Dopo aver visitato “Casa Nostra”, ci siamo spostati presso la cooperativa “Laboratorio Aperto”: qui, il presidente Antonio Barrea ci ha mostrato come questi ragazzi abbiano la capacità di realizzare quadri, piccoli gioielli e oggetti d’artigianato, creando delle vere e proprie opere d’arte: lavorare, ci ha spiegato, li aiuta a recuperare la fiducia e l’autostima, e a diminuire le dosi di farmaci e i ricoveri. È il sistema che suggeriva lo psichiatra Franco Basaglia all’inizio degli anni ’80, quando la legge 180 – appena approvata e a lui intitolata – chiuse i manicomi per far posto proprio a questo tipo di cooperative che valorizzano il malato e lo “curano” senza farmaci, ma con la dignità del lavoro.
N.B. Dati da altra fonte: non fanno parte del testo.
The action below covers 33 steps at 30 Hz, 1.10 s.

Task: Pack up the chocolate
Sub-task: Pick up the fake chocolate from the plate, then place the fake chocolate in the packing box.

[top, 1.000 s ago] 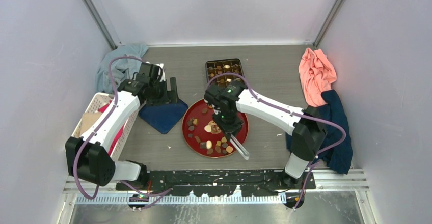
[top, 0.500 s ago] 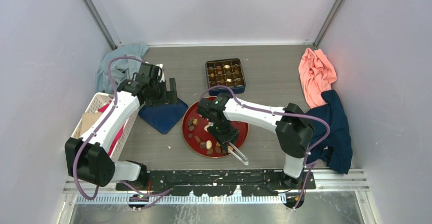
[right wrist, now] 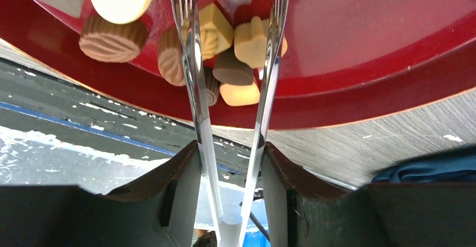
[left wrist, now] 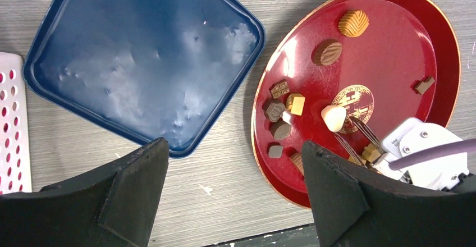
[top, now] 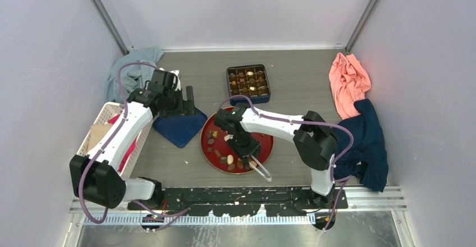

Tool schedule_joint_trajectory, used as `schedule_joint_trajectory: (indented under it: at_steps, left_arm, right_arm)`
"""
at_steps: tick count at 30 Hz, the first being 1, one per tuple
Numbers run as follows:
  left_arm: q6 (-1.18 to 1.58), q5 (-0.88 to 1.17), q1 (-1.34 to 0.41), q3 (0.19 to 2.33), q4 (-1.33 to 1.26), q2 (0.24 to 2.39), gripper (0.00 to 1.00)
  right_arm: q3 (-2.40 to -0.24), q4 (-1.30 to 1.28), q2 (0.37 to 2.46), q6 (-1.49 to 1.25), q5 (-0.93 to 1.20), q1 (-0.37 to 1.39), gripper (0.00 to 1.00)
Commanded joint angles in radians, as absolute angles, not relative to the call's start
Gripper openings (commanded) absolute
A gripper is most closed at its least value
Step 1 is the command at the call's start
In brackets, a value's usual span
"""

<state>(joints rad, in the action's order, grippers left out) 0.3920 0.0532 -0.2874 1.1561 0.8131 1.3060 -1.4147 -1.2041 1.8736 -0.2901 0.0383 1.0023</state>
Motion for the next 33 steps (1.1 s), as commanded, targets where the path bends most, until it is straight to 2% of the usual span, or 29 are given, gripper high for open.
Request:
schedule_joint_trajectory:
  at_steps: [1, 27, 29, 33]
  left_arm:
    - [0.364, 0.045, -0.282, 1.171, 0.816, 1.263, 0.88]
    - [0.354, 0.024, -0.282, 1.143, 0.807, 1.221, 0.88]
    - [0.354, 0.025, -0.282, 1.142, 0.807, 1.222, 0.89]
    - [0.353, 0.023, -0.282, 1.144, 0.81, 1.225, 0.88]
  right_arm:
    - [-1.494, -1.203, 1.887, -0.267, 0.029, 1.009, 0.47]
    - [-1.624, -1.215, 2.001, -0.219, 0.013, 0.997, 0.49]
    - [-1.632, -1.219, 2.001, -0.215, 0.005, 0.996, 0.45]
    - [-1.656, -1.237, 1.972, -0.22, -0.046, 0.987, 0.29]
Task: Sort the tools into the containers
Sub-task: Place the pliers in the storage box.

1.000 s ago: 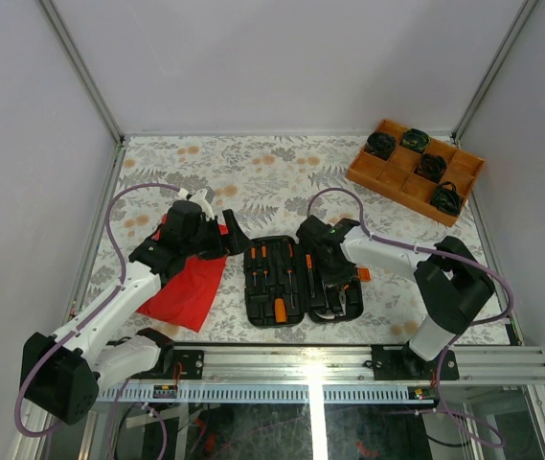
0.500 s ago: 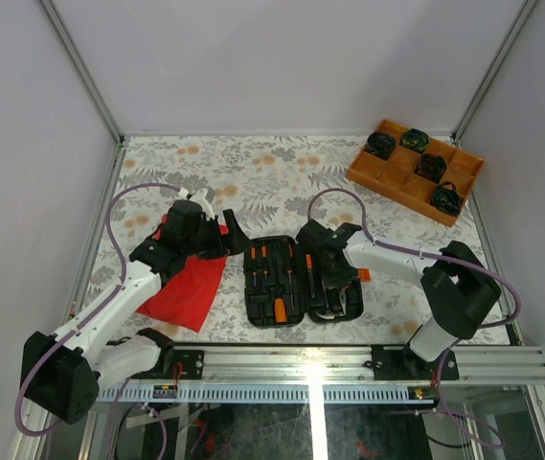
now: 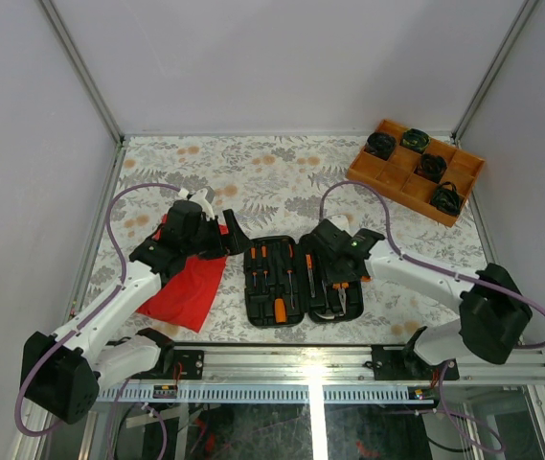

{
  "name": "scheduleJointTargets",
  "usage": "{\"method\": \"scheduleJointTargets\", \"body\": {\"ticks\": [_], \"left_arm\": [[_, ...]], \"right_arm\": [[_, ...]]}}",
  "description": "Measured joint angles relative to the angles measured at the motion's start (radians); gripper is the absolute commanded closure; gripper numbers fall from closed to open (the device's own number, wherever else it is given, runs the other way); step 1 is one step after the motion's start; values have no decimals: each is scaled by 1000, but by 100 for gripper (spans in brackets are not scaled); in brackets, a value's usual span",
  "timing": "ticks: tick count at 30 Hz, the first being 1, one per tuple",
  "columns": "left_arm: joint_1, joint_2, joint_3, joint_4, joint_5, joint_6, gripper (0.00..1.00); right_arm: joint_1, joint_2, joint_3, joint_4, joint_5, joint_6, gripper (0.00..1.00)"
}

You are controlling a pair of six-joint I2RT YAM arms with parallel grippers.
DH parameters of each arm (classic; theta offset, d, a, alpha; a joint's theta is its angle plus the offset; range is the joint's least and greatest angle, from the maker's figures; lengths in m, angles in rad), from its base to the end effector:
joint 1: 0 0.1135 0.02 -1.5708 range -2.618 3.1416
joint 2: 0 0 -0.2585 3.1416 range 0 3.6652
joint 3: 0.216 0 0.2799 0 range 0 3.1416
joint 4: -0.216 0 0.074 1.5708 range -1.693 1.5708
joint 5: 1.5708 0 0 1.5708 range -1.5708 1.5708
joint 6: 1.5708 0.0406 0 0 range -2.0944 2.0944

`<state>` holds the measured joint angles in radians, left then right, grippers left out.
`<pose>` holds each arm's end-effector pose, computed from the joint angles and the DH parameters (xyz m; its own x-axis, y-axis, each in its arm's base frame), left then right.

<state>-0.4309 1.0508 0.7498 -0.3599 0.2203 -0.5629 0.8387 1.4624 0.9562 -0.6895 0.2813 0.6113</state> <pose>0.2327 -0.1167 0.2443 -0.7728 -0.2178 -0.5961 0.1797 0.8257 -0.5347 0.2100 0.2168 0.1852 -0.8804 -0.1547 -0.4483 -0.1725 0.9850 -0.0013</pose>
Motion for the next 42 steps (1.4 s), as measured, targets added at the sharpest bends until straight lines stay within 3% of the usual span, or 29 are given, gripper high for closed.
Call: {"method": "scheduleJointTargets", "body": {"ticks": [8, 24, 30, 37, 42], "left_arm": [[0, 0, 0, 0, 0, 0, 16], [0, -1, 0, 0, 0, 0, 16], [0, -1, 0, 0, 0, 0, 16], [0, -1, 0, 0, 0, 0, 16], [0, -1, 0, 0, 0, 0, 16]], "right_arm": [[-9, -57, -67, 14, 42, 26, 35], [-114, -11, -117, 163, -93, -9, 34], [-114, 32, -107, 157, -93, -15, 40], [-113, 59, -86, 121, -69, -21, 66], [-113, 53, -85, 120, -66, -26, 73]]}}
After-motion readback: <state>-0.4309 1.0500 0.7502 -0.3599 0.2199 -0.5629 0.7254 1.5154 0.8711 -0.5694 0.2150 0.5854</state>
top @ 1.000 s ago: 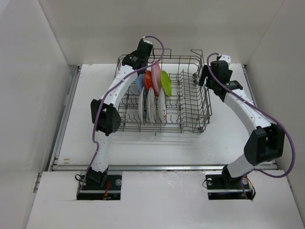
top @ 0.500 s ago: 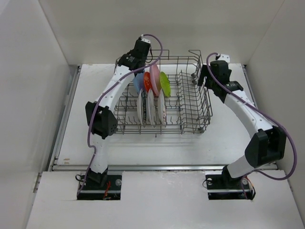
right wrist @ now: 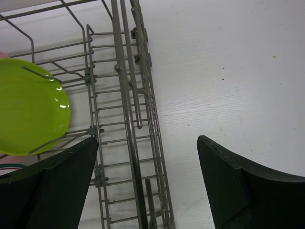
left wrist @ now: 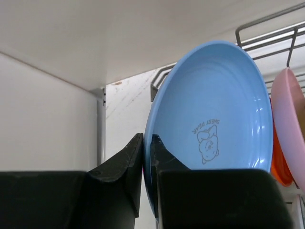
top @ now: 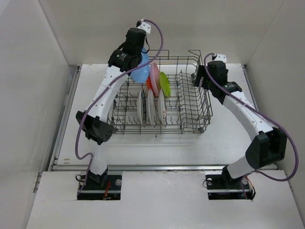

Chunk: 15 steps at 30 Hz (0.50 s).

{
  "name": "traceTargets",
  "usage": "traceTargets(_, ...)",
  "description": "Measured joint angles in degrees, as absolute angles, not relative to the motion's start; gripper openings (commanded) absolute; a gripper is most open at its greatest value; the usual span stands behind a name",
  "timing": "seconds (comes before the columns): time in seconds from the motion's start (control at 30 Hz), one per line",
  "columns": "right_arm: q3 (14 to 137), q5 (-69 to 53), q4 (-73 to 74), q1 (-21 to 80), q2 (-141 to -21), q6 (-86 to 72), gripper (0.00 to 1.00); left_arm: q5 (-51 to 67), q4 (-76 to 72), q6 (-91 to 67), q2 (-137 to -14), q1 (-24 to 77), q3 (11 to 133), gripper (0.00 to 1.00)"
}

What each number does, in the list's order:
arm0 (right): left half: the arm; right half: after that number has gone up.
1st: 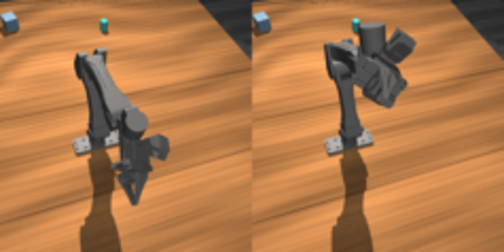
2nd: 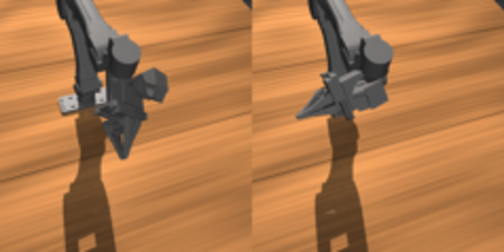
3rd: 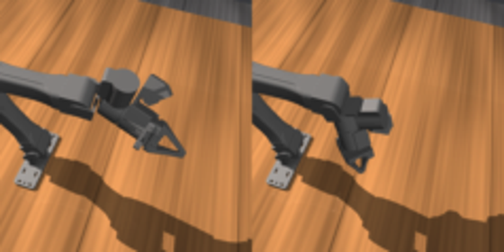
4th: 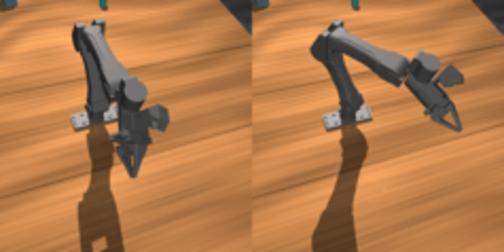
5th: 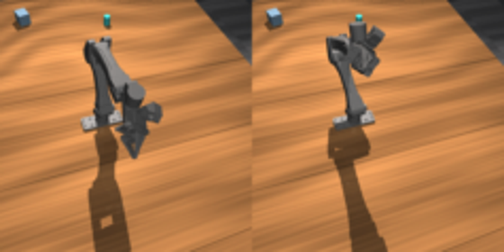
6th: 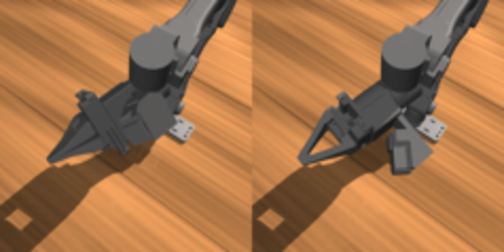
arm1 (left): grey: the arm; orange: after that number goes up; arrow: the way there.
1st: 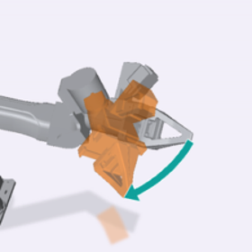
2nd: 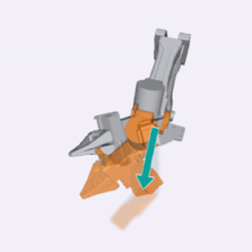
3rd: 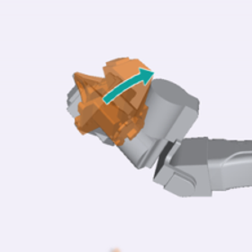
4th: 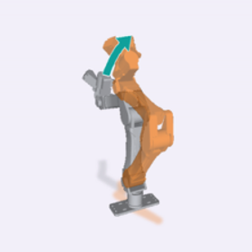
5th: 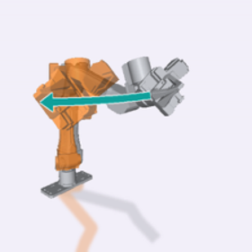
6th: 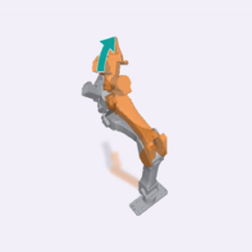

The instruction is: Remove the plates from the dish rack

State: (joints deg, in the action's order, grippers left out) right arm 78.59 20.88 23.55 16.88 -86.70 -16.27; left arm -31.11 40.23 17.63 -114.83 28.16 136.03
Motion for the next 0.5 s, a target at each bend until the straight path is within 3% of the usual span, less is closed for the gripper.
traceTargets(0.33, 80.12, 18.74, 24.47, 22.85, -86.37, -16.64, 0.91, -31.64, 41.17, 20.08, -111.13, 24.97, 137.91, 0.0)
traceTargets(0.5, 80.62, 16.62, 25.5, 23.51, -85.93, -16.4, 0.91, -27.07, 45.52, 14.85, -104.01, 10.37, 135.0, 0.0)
Non pensavamo che questo tipo di persone potesse condurre un certo tipo di vita e potesse rendersi davvero “utile” alla società, in fondo pensavamo che i “malati” vanno assistiti con cura ma senza una reale possibilità di far fare loro grossi progressi: invece abbiamo scoperto che non è così, che hanno molto da dare, e molto in comune con noi. Per giunta sono stati contenti di accoglierci e raccontarci quello che fanno, e non sappiamo se per tutti è stato facile, quindi li ringraziamo di cuore. Ora sappiamo qualcosa in più sulla vita di queste persone ma soprattutto abbiamo imparato a guardarli con occhi diversi.